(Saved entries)
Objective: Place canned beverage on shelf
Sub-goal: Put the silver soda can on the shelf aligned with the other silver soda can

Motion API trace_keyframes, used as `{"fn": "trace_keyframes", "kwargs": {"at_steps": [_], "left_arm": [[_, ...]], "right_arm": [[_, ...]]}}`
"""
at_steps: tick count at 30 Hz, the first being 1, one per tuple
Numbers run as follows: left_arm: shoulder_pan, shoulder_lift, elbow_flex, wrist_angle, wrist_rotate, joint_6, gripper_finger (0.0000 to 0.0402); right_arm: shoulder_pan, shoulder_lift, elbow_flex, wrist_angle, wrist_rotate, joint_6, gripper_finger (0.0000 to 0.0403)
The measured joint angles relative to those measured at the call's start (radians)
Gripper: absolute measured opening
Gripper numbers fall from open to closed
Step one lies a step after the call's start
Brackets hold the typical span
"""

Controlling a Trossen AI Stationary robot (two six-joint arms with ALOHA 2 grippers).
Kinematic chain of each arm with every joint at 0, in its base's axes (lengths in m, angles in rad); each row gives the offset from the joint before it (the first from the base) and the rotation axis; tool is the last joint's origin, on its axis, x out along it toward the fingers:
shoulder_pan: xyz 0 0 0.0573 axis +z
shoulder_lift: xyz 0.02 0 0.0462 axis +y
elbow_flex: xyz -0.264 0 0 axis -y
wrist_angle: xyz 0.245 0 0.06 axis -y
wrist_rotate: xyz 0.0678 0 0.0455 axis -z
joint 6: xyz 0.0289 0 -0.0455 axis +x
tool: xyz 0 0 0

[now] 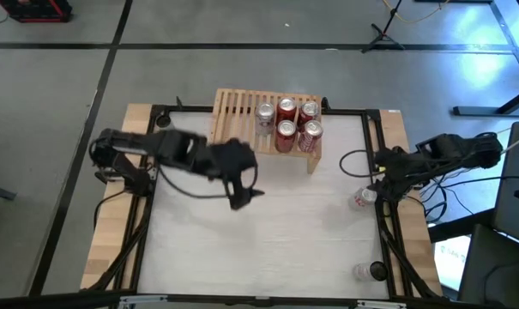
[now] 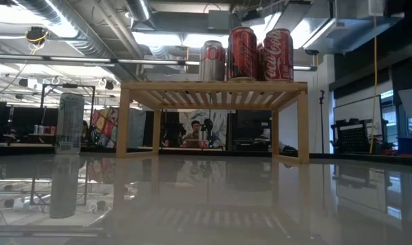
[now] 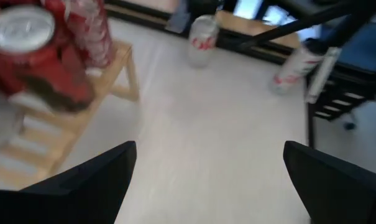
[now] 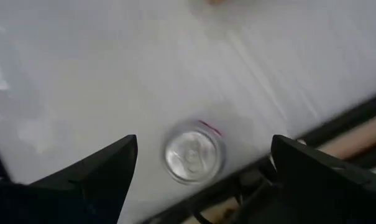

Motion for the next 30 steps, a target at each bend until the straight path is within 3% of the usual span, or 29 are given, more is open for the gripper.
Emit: {"fn": "trace_keyframes", "kwargs": {"at_steps": [4,9,19,30], "left_arm": [[-0.105,0.000,-0.070,0.003,-0.157,-0.129,0.0396],[-0.187,0.000,-0.158,0.027,-0.254,-0.264,0.0396],[-0.219,0.000,-0.228,0.043,-0.278,-0.369,0.0396],[-0.210,0.000,-0.228,0.043,-0.281,-0.357,0.0396]], "right_arm": [[0.000,0.002,-0.097,0.009,-0.090,0.017,0.0358],[0.000,0.001,-0.198,0.056,-0.147,0.049,0.0358],[0.000,0.032,-0.205,0.087,-0.136,0.061,0.0356],[0.000,0.245,-0.205,0.078,-0.139,0.042,0.0356]]}}
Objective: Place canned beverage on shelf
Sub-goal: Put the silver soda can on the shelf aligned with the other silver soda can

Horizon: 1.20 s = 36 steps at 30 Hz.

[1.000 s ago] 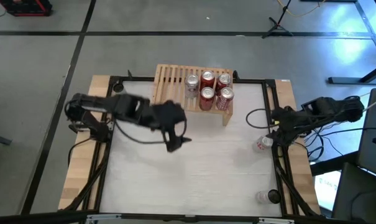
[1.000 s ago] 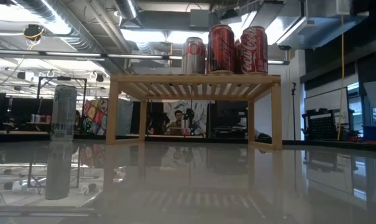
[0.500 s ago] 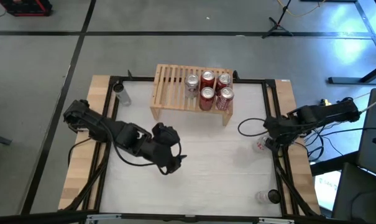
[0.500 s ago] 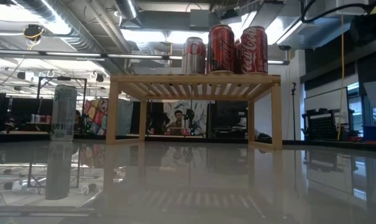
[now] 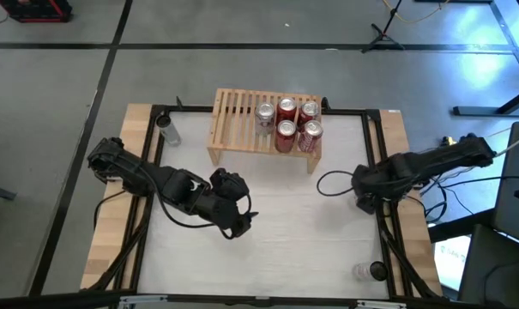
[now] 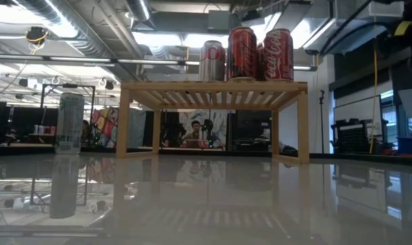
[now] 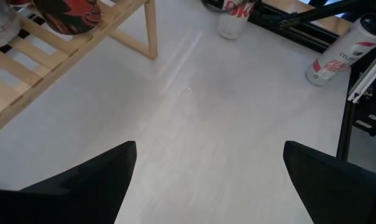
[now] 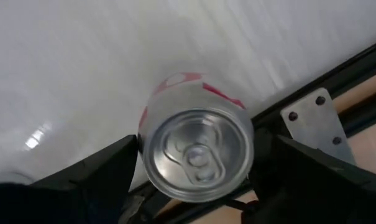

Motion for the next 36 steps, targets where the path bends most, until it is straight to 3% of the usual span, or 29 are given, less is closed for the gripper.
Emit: {"fn": "trace_keyframes", "kwargs": {"at_steps": [7,10,13,20,28,32,36], "left_arm": [[0.000,0.000,0.000,-0.001,0.011,0.023,0.0396],[0.000,0.000,0.000,-0.001,0.013,0.045,0.0396],[0.000,-0.006,0.000,-0.017,0.015,0.056,0.0396],[-0.025,-0.057,0.000,-0.087,0.033,0.068,0.0396],[-0.098,-0.164,0.000,-0.247,0.026,0.046,0.0396],[-0.148,-0.222,0.000,-0.331,0.006,0.014,0.0396],[-0.196,-0.270,0.000,-0.370,-0.028,0.010,0.0396]], "right_arm": [[0.000,0.175,0.000,0.023,-0.035,-0.106,0.0352],[0.000,0.229,0.002,0.017,-0.045,-0.152,0.0317],[0.000,0.238,0.005,0.017,-0.046,-0.178,0.0268],[0.001,0.242,0.114,0.040,-0.035,-0.197,0.0268],[0.001,0.374,0.386,0.167,0.070,-0.271,0.0268],[0.001,0.545,0.611,0.182,0.157,-0.369,0.0268],[-0.001,0.766,0.860,0.127,0.155,-0.457,0.0268]]}}
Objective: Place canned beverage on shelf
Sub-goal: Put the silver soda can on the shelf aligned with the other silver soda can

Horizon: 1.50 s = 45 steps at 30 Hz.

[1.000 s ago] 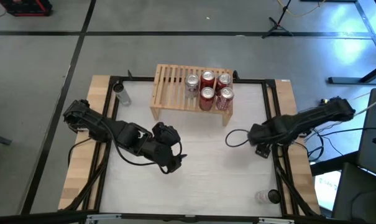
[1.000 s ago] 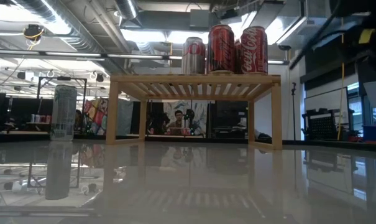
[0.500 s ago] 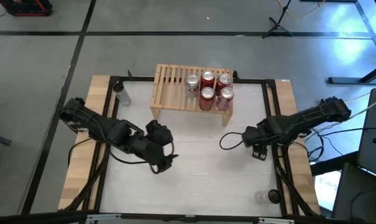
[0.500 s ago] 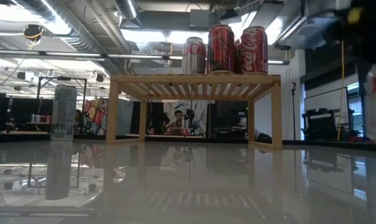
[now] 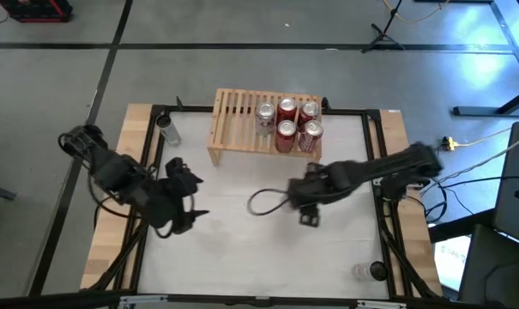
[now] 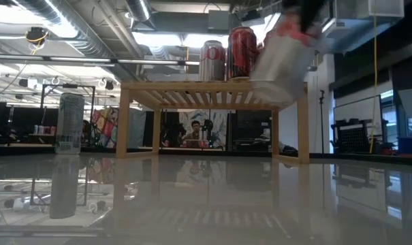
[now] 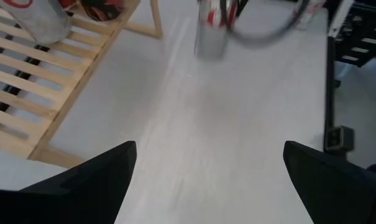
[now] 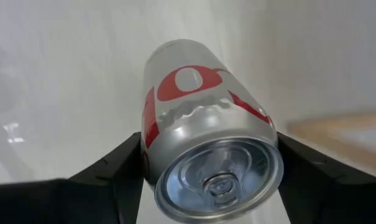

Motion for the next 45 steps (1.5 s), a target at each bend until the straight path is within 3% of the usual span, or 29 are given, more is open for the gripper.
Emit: {"fn": "trace_keyframes", "kwargs": {"at_steps": [6,12,34,41,45], "left_arm": [[-0.035,-0.035,0.000,-0.016,-0.033,0.007,0.0396],[-0.035,-0.038,0.000,-0.033,-0.032,0.009,0.0396],[-0.036,-0.037,0.000,-0.028,-0.040,0.030,0.0396],[-0.036,-0.037,0.000,-0.020,-0.023,0.033,0.0396],[-0.036,-0.037,0.000,0.003,-0.025,0.029,0.0396]], "right_arm": [[-0.014,0.315,0.337,-0.154,-0.062,-0.031,0.0268],[-0.031,0.479,0.496,-0.160,-0.146,-0.047,0.0268],[-0.058,0.502,0.421,-0.045,-0.135,-0.019,0.0270],[-0.058,0.500,0.422,0.018,-0.126,-0.020,0.0377],[-0.058,0.500,0.422,0.048,-0.126,-0.027,0.0391]]}}
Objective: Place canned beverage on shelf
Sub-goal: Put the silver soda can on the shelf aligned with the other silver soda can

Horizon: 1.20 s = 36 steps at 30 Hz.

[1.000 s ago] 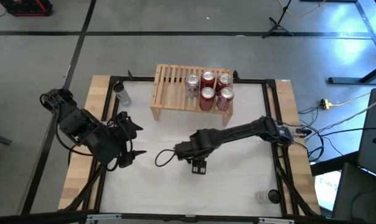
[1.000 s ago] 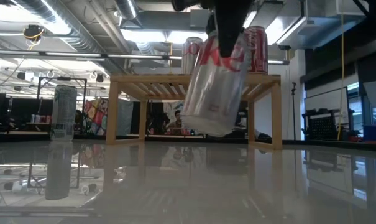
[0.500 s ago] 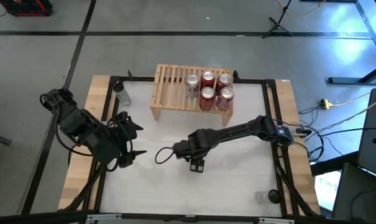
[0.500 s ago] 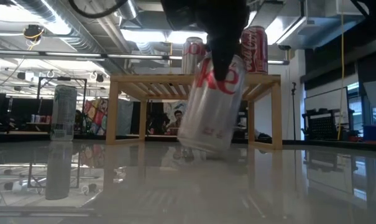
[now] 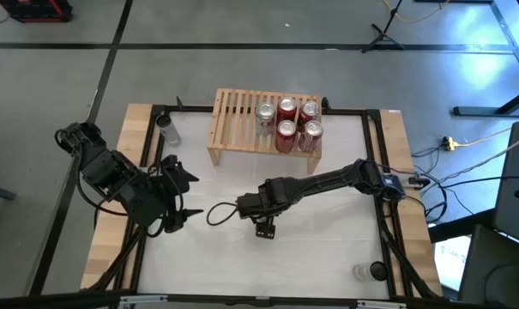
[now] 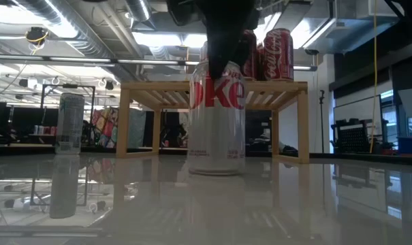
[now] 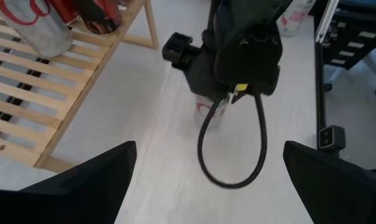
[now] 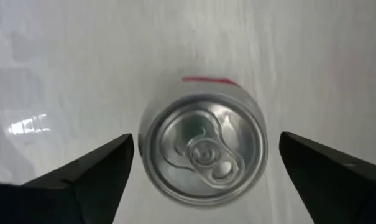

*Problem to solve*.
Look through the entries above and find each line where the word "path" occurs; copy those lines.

*Answer box*.
Motion for the next 30 steps, a target at each bend until the straight path is within 3% of the usual span, or 29 are given, more is open for the gripper.
Motion for the next 36 steps, targets where the path bends most, until it is straight to 3% of the usual span, or 29 are given, less is closed for the gripper.
Motion for the next 45 steps (1.5 s), a target at each bend until the straight path is within 3% of the usual span, or 29 are given, more is open for the gripper.

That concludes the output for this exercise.